- Knife Point Mountain Location within Wyoming Knife Point Mountain Location within the United States

Highest point
- Elevation: 13,007 ft (3,965 m)
- Prominence: 641 ft (195 m)
- Coordinates: 43°05′59″N 109°34′37″W﻿ / ﻿43.09972°N 109.57694°W

Geography
- Location: Sublette and Fremont County, Wyoming, U.S.
- Parent range: Wind River Range
- Topo map: USGS Fremont Peak South

Climbing
- First ascent: 1926 (Albert R. Ellingwood and Stephen Hart)

= Knife Point Mountain =

Mountain in the state of Wyoming

Knife Point Mountain (13007 ft) is located in the northern Wind River Range in the U.S. state of Wyoming. Situated 2.7 mi southeast of Fremont Peak, Knife Point Mountain is on the Continental Divide. North of Knife Point Mountain is the origination point of Knife Point Glacier, while Harrower Glacier lies just to the west. Knife Point Mountain is the 32nd tallest peak in Wyoming.

==Hazards==

Encountering bears is a concern in the Wind River Range. There are other concerns as well, including bugs, wildfires, adverse snow conditions and nighttime cold temperatures.
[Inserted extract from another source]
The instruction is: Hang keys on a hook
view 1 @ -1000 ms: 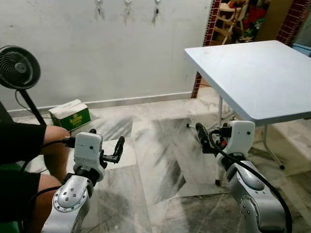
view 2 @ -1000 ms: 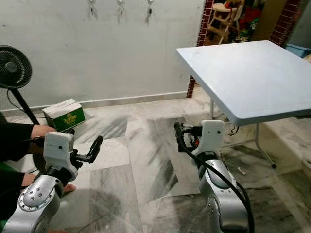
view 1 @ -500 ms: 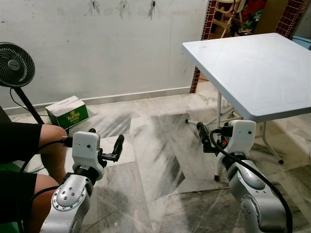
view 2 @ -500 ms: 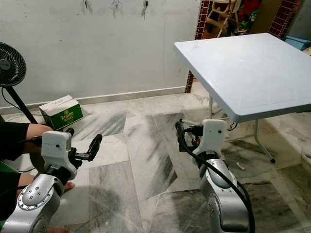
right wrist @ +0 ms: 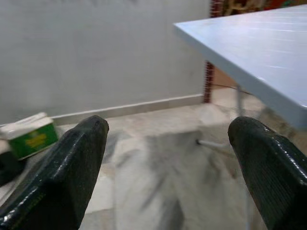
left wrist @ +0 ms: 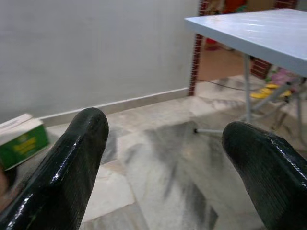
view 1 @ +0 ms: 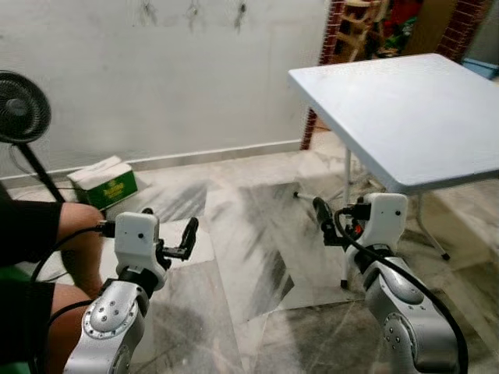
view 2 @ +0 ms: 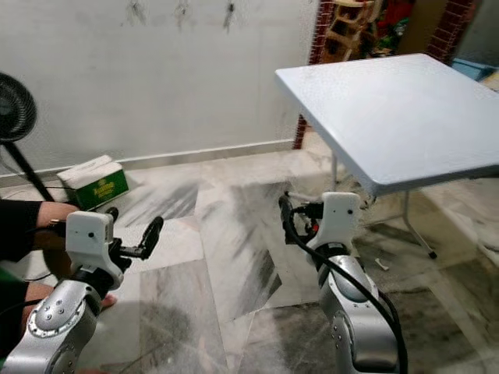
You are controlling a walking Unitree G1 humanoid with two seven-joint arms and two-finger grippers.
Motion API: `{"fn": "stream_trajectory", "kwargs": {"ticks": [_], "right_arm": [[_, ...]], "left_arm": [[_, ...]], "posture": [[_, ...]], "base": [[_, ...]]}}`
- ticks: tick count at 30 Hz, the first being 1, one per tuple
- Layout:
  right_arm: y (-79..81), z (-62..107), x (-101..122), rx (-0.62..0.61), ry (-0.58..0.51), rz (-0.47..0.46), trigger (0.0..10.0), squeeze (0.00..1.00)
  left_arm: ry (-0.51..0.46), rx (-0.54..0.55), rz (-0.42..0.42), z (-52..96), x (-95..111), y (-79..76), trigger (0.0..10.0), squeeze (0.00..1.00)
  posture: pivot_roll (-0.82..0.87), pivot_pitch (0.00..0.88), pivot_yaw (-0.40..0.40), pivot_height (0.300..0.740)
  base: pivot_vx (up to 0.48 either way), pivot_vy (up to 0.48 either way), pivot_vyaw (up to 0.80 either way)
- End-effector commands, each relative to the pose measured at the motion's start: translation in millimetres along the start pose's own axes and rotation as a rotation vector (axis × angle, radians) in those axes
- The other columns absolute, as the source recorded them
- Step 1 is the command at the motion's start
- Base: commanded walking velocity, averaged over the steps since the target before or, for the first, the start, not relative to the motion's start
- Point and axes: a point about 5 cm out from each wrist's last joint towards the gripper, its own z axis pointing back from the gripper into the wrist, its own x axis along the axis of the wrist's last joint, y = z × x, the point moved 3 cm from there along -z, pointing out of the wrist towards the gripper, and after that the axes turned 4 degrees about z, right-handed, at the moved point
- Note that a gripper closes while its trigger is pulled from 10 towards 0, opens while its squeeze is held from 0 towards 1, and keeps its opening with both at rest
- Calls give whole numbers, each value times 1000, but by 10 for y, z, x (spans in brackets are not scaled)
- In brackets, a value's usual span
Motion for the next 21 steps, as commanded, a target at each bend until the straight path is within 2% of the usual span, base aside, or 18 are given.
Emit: {"fn": "stream_trajectory", "kwargs": {"ticks": [1,6,11,14,16,21], "right_arm": [[-11,-12,9,-4,3,2,10000,0],[-15,-29,22,-3,0,2,10000,0],[-44,-62,50,-12,-9,6,10000,0],[-74,-94,81,-24,-20,9,10000,0],[-100,-121,108,-35,-27,10,10000,0],[-112,-121,110,-38,-29,12,10000,0]], "left_arm": [[6,-4,-2,-18,2,0,10000,0],[5,-4,-3,-32,7,1,10000,0],[7,35,-15,-68,4,70,10000,0],[13,86,-9,-105,-16,166,10000,0],[14,140,-5,-138,-27,287,10000,0],[19,181,5,-151,-36,392,10000,0]], "posture": [[106,14,-15,740],[105,10,-14,740],[105,8,-14,740],[105,6,-13,740],[103,4,-14,740],[102,5,-14,740]], "base": [[0,0,-800],[0,0,-800],[0,0,-800],[0,0,-800],[0,0,-800],[0,0,-800]]}}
Importantly, there have been notable incidents, including accidental deaths, due to falls from steep cliffs (a misstep could be fatal in this class 4/5 terrain) and due to falling rocks, over the years, including 1993, 2007 (involving an experienced NOLS leader), 2015 and 2018. Other incidents include a seriously injured backpacker being airlifted near SquareTop Mountain in 2005, and a fatal hiker incident (from an apparent accidental fall) in 2006 that involved state search and rescue. The U.S. Forest Service does not offer updated aggregated records on the official number of fatalities in the Wind River Range.